## EXERCISE REQUIREMENTS
Search the material for the word "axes" and copy every line in which it occurs.

(RECORDED INFORMATION begins)

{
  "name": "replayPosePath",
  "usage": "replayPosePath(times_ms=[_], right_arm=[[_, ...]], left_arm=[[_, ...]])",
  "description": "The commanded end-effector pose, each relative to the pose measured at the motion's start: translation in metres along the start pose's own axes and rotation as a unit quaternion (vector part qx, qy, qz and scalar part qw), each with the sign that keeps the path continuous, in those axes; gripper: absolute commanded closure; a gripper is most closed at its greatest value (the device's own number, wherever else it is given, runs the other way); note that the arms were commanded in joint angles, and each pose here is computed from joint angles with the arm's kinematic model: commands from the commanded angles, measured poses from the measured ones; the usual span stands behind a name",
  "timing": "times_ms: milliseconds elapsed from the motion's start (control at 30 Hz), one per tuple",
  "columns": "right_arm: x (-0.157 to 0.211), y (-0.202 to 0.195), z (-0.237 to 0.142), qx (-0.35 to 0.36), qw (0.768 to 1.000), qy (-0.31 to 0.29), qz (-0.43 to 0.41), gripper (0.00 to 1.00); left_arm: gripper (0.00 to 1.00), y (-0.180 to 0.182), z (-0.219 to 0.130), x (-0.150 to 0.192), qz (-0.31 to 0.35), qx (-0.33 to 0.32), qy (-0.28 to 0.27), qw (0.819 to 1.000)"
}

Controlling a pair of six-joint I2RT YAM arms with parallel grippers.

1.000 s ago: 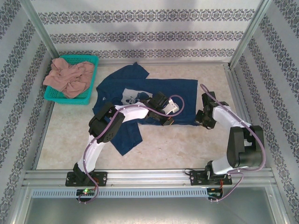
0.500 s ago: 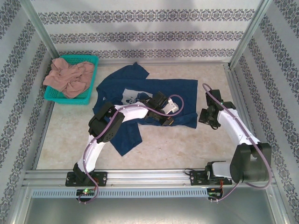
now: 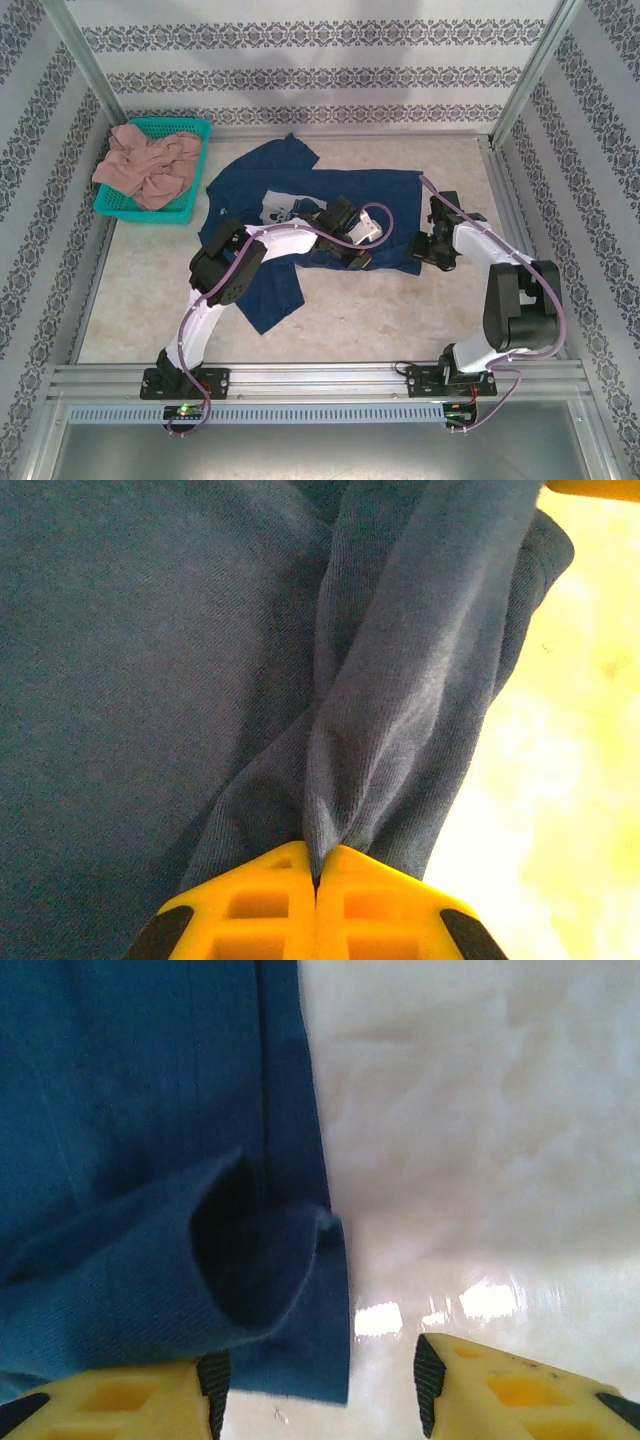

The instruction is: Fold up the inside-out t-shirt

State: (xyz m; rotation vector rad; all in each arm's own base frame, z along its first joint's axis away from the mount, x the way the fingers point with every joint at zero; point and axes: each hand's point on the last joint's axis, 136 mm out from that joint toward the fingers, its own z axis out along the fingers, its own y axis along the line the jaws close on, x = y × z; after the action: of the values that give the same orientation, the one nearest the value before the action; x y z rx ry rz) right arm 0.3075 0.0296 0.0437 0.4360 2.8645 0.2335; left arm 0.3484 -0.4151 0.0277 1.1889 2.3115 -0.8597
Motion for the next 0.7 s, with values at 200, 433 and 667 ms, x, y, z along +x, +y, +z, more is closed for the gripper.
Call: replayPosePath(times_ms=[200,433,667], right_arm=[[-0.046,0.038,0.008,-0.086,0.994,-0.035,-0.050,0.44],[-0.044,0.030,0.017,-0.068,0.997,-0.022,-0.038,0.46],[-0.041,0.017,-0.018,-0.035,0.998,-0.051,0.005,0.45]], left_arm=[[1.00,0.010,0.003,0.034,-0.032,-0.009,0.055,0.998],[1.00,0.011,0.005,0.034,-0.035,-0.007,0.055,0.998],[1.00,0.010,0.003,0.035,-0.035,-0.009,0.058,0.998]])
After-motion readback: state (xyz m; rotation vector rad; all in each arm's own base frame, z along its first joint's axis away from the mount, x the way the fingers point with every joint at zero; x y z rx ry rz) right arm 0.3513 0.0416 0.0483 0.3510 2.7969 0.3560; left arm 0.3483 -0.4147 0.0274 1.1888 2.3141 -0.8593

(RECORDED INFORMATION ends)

## ANSWER BOX
  "description": "The commanded end-effector pose, each relative to the pose measured at the motion's start: translation in metres along the start pose's own axes and rotation as a unit quaternion (vector part qx, qy, qz and scalar part qw), each with the sign that keeps the path continuous, in those axes; gripper: absolute commanded closure; a gripper is most closed at its greatest value (the device's own number, wherever else it is given, runs the other way); note that the arms were commanded in joint angles, and each pose here is computed from joint angles with the arm's kinematic model: commands from the commanded angles, measured poses from the measured ones; the usual span stands behind a name",
State: (xyz m; rotation vector rad; all in each arm's own base frame, z along its first joint's axis away from the mount, x the way the fingers point with every joint at zero; point and axes: each hand's point on the last joint's axis, 136 mm out from that joint toward the fingers, its own z axis out along the fingers, its own y axis along the line the jaws close on, x = y × z; after the action: of the values that give the same orientation, the one nearest the value before the action; x y z rx ry rz) right arm 0.3075 0.0296 0.0437 0.4360 2.8645 0.2335; left arm 0.3484 -0.4151 0.0277 1.1889 2.3115 -0.8597

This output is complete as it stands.